- Born: Nicholas Anthony Iacona Jr. January 1, 1968 Chester, Pennsylvania, U.S.
- Died: November 26, 1994 (aged 26) Los Angeles, California
- Height: 5 ft 10 in (1.78 m)

= Joey Stefano =

American gay pornographic actor (1968–1994)

Joey Stefano (born Nicholas Anthony Iacona Jr.; January 1, 1968 – November 26, 1994) was an American pornographic actor who appeared in gay pornographic films.

==Career==
Born Nicholas Anthony Iacona Jr., Stefano grew up in Chester, Pennsylvania. His father, Nicholas Sr., was a union painter who died of colon cancer when Stefano was 15. After the death of his father, Stefano began using drugs and was eventually sent to rehab for six months. After rehab, he tried to become a model and built a portfolio. In 1989, he met a gay porn actor named Tony Davis who helped him enter into the gay adult film industry.

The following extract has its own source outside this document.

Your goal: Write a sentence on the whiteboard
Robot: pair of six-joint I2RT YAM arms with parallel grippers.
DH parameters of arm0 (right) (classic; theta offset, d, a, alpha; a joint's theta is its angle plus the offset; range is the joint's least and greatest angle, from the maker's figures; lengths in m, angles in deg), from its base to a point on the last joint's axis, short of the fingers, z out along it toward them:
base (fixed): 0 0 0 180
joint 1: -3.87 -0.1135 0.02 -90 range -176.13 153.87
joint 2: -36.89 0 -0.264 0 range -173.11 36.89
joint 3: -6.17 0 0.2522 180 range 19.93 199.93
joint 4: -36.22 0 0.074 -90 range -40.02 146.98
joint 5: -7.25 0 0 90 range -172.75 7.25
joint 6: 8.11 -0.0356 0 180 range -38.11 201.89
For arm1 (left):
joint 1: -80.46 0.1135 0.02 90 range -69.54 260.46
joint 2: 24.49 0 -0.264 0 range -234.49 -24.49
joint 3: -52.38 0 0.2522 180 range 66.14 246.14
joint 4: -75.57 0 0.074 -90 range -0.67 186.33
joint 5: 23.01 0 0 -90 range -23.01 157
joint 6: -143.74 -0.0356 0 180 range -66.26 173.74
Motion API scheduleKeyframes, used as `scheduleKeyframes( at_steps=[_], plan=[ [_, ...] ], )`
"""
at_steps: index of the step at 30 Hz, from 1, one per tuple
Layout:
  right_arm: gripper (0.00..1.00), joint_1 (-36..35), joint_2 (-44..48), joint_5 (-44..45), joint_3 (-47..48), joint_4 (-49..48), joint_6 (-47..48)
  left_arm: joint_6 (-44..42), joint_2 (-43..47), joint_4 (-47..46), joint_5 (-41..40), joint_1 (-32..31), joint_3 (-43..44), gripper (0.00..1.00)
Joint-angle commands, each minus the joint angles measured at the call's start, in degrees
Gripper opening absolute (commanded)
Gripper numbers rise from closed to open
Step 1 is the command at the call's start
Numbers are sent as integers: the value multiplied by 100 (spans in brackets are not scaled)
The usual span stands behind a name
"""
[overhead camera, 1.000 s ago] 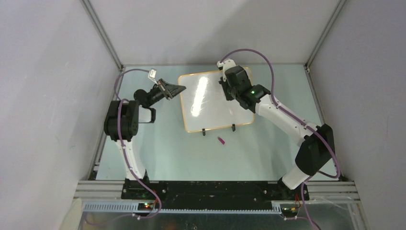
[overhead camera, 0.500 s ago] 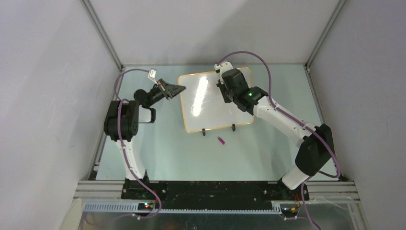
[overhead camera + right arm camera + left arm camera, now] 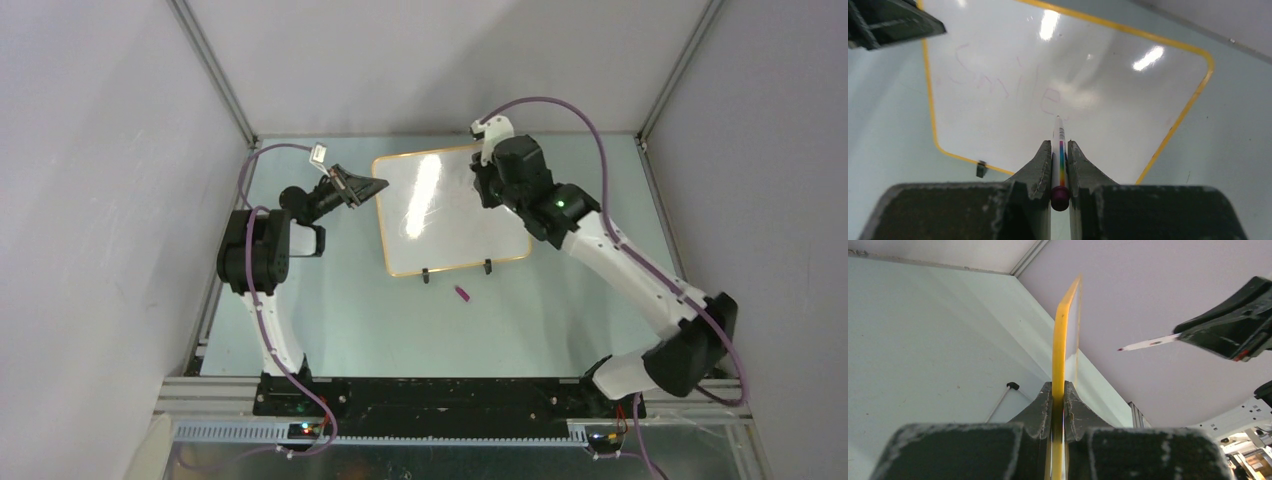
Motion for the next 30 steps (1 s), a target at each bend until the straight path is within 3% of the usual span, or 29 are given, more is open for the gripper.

Stefano's adult film career took off after meeting Chi Chi LaRue during a trip to Los Angeles. Stefano's looks were well received and his persona as a "hungry bottom" (sexually submissive but verbally demanding) contributed to his popularity. His image and success caught the attention of Madonna, who used him as a model in her 1992 book Sex. While he was a popular performer, Stefano's family had no idea he was gay nor were they aware that he was performing in adult films. According to Stefano's older sister Linda, he told the family that he was a male model. She later found out about his real occupation but did not inform their mother.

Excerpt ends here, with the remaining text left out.